La verdad es que, a pesar de que en el ámbito deportivo me marcho más que satisfecho del Rallye de Ourense, en ciertos aspectos de organización y desarrollo de la prueba me quedo decepcionado, pues estos, en vez de mejorar han empeorado. El año pasado me quedé profundamente decepcionado con el cobro de entrada por ver el tramo espectáculo. Si bien el precio de 3€ por entrada no parece excesivo, para muchas familias suponía entre 9 y 12 € dado que los niños, independientemente de su edad pagaban entrada.  Pero ciertamente el espectáculo valía la pena. Pero resulta que este año, debido a las protestas de algunos pilotos, el tramo espectáculo se quedó sin la zona de tierra y por ende, sin espectáculo. La verdad es que es algo que no se entiende, dado que se puede afirmar sin miedo a equivocarse que esa tierra, era una mejor superficie, que muchos de los tramos por los que discurre el Rallye. Otro de los aspectos negativos, es que a pesar de la reducción del espectáculo del tramo de San Ciprián su precio de entrada pasó de 3 a 5 € (4€ con compra anticipada). Lo que provocó que gran parte del público que acudió al evento se quedase a las puertas. Este precio es una locura, si bien de forma individual no parece excesivo, para una familia supondrá gastarse entre 10 y 20 € en entradas, que no garantizan una correcta visualización del evento y con la «reducción de espectáculo» que supone el quitarle el tramo de tierra.

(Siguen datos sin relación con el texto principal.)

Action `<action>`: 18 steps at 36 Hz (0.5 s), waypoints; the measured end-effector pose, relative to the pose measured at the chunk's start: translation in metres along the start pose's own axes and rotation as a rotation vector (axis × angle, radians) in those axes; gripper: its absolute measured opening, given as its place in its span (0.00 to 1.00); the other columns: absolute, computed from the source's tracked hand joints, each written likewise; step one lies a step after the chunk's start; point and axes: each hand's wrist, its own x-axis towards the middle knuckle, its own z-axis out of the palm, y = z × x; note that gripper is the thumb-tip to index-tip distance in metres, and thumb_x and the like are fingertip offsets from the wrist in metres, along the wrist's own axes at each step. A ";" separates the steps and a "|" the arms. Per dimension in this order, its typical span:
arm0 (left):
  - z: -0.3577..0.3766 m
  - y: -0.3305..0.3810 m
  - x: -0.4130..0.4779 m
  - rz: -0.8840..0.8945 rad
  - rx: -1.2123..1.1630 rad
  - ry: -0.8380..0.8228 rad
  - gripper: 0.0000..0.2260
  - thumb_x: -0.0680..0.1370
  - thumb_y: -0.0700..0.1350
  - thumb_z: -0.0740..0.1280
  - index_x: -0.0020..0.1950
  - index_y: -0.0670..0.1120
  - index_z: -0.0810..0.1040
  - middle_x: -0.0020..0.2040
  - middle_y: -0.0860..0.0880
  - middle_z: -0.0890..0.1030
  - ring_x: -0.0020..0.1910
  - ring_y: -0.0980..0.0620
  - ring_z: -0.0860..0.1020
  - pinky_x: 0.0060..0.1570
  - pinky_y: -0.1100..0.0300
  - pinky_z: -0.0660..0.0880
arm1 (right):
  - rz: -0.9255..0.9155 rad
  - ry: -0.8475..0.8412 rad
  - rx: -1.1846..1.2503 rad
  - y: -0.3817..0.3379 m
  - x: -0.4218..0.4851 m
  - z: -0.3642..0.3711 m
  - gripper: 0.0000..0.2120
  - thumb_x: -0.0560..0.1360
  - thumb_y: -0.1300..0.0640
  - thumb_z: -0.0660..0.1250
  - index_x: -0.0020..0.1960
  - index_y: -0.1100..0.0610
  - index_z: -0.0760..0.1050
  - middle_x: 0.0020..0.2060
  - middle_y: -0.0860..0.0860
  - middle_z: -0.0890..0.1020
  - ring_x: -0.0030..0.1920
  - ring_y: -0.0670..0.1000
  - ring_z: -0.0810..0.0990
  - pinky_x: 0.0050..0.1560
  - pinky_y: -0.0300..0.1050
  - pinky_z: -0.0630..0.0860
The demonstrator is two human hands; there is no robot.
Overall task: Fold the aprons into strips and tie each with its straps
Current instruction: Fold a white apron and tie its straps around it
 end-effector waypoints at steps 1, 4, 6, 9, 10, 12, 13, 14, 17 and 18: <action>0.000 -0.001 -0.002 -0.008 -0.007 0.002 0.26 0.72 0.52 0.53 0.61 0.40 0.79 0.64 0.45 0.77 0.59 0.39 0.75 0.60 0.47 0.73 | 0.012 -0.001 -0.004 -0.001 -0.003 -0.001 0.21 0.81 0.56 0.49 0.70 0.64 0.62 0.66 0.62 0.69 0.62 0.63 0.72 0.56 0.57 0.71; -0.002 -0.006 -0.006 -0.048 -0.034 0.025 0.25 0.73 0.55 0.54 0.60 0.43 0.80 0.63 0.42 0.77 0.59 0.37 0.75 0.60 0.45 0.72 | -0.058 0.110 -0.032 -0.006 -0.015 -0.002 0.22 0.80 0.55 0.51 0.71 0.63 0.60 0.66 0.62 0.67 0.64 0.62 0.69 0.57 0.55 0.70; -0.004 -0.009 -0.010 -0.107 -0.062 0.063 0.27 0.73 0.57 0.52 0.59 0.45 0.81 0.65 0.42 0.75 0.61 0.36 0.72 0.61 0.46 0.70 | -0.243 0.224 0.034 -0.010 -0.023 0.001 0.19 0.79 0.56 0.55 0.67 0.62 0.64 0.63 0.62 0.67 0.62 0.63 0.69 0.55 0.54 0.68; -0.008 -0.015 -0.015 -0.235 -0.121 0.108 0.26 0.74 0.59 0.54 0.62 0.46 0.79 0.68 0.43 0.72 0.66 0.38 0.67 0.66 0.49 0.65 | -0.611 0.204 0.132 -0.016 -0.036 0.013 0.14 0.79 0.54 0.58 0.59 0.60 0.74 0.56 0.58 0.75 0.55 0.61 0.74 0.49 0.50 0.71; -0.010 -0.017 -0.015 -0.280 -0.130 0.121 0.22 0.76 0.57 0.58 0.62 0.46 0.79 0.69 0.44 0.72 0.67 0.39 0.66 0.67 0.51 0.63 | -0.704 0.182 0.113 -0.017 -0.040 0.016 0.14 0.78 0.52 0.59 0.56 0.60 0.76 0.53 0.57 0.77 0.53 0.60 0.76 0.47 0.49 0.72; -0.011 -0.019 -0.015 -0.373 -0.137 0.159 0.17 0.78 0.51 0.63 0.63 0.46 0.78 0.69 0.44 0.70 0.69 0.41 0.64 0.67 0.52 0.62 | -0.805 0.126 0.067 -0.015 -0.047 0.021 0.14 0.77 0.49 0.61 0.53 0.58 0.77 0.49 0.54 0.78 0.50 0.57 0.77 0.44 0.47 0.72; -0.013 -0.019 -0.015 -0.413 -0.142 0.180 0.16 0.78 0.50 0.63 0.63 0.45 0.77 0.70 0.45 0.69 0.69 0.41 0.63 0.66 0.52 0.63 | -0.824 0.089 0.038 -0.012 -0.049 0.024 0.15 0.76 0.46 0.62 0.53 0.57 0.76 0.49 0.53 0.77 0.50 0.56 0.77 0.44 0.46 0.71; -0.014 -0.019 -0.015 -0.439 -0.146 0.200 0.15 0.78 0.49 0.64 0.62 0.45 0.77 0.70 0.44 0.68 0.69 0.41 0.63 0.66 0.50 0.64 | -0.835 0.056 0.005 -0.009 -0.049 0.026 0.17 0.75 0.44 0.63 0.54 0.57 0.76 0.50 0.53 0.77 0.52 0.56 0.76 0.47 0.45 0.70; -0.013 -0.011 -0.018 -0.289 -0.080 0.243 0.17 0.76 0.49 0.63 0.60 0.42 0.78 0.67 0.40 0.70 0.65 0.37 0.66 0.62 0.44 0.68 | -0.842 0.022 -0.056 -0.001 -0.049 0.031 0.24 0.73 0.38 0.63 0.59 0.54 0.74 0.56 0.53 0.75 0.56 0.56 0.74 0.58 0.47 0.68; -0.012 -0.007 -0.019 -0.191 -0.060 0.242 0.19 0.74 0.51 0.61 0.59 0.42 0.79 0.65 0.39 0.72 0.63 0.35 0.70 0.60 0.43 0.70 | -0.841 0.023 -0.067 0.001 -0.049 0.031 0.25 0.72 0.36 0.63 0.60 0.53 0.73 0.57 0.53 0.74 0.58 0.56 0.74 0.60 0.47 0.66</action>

Otro de los puntos que a mi entender sigue siendo un estropicio es el reparto de tramos. Es totalmente ilógico que solo se celebre un tramo espectáculo de escasos 3 km el viernes y el resto de los tramos en una jornada maratoniana el sábado. Este horario es algo que solo beneficia a la prensa, pues para público y pilotos es casi el peor escenario posible. Lo normal hubiera sido, como se hizo en el Rallye Rías Baixas realizar 2 bucles de 2 tramos  el viernes y el resto el sábado. Con una medida como esta, se logra descongestionar el tramo espectáculo (Cosa que en este caso no interesaba para cobrar entrada) y conseguir mayores holguras de tiempos para ver y correr en los tramos del sábado.  También con esta medida, reduciendo el estrés de equipos y pilotos y la distancia de los bucles redundaría en menos abandonos, que este año llevaron a que solo finalizasen 38 de los 66 inscritos. Esperemos que aprendiendo de los errores esto se corrija el año que viene.